* Dollar on best winning streak in daily terms since 2012
* Swedish crown falls after Riksbank statement
* Sterling hit by slowing of wage growth
* All eyes on U.S. consumer inflation print
* Graphic: World FX rates in 2016 tmsnrt.rs/2egbfVh
By Patrick Graham
LONDON, Feb 15 (Reuters) - The dollar chalked up its 11th straight daily rise on Wednesday, as investors’ focus moved to inflation data in the United States for more support for the idea of a rise in Federal Reserve interest rates next month.
European trade in the major currencies was dominated by dips for the Swedish crown and sterling after the Riksbank and a report on the UK labour market sounded cautious notes on their respective economic outlooks .
Fed chief Janet Yellen testifies for a second day in Congress after spurring more gains for the dollar on Tuesday by telling lawmakers that the U.S. central bank would consider raising rates at one of its “upcoming” meetings.
For markets that pointed to a hike in either March or May. It also opens the door to the Fed raising the return for holding dollars more than twice before the end of the year, beyond what investors have currently priced into short-term interest rates.

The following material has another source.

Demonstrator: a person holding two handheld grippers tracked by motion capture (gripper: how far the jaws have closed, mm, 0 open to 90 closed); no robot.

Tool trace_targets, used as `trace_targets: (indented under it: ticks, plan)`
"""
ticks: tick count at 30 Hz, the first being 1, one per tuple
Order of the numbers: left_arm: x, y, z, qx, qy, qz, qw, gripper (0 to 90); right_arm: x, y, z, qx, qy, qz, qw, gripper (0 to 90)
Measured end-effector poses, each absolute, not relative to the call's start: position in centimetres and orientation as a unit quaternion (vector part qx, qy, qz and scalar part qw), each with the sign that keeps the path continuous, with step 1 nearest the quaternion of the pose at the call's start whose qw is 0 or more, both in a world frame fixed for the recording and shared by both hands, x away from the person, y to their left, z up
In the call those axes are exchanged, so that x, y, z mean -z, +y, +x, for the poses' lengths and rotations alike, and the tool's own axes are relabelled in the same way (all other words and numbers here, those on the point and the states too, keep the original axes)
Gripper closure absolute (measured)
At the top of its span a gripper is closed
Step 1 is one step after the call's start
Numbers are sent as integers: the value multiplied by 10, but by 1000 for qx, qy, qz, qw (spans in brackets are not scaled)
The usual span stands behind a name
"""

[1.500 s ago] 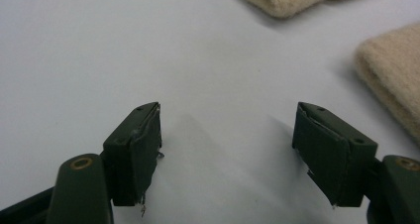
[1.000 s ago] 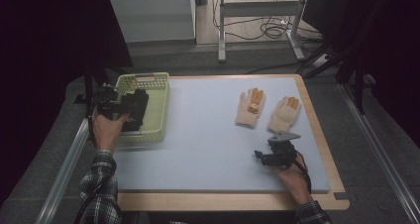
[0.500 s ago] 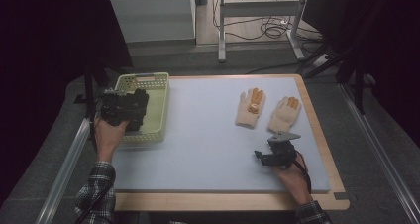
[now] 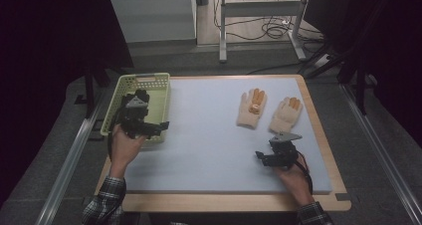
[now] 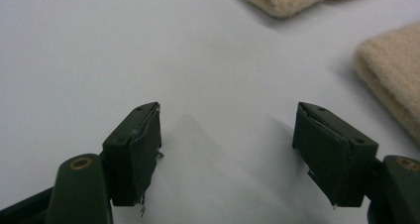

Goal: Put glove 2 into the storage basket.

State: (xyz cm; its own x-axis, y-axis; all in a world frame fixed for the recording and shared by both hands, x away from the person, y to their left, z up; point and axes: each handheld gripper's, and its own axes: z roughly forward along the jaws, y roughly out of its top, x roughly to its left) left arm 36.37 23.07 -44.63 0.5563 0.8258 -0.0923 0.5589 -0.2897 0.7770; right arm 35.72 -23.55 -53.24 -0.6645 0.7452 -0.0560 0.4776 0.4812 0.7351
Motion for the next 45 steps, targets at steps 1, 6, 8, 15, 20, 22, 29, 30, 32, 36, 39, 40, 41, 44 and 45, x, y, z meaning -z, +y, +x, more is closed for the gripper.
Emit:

Consumer inflation is forecast to have risen to 2.4 percent in January and producer price numbers on Tuesday were generally higher than expected. The dollar’s run of daily gains is now its longest since the peak of the euro zone’s debt crisis in 2012.
“After Yellen’s testimony, CPI data are the pick of the week for the U.S.,” said Elsa Lignos, senior currency strategist with RBC Capital Markets. “The risks are skewed to a higher print, particularly given the consumer component from yesterday’s strong PPI data.”
The CME FedWatch indicator puts the chances of a rise in March at just 17 percent, but some market participants say the pricing of market interest rates points to odds of 30 percent or more, rising to more than 50 percent for May.
The dollar index, which measures the currency against its six major peers, was last up 0.2 percent at 101.43, its highest since Jan. 20. It rose 0.3 percent to 114.58 yen and $1.0552 per euro.
“It is all about the dollar for now,” analysts from Bank of America Merrill Lynch said in a report forecasting the euro to weaken to $1.02 in the months ahead. “We expect U.S. fiscal stimulus, which together with political risks in Europe should help to weaken the euro in the first half of the year.”
Like a number of other major investment houses, it was less confident, however, about the dollar’s ability to push past parity after a series of failures over the past two years.
While the dollar has gained steadily so far in February, the enthusiasm among investors that drove it higher after Donald Trump’s election, assuming he would reflate the U.S. economy, has been muted by concerns over protectionist trade policy and his attitude to the dollar.
The row over national security adviser Mike Flynn this week has only added to that political noise.
“It’s the policy mix that has troubled us since the election, this trade off between ‘good’ dollar policies and other policies that are more problematic for the currency,” said Paul Meggyesi, a strategist with JP Morgan in London.
“We did flip two weeks ago to a modest net short against the franc and the yen. Chances are the dollar, as it has been doing in recent weeks, will drift around in a tight consolidative range.”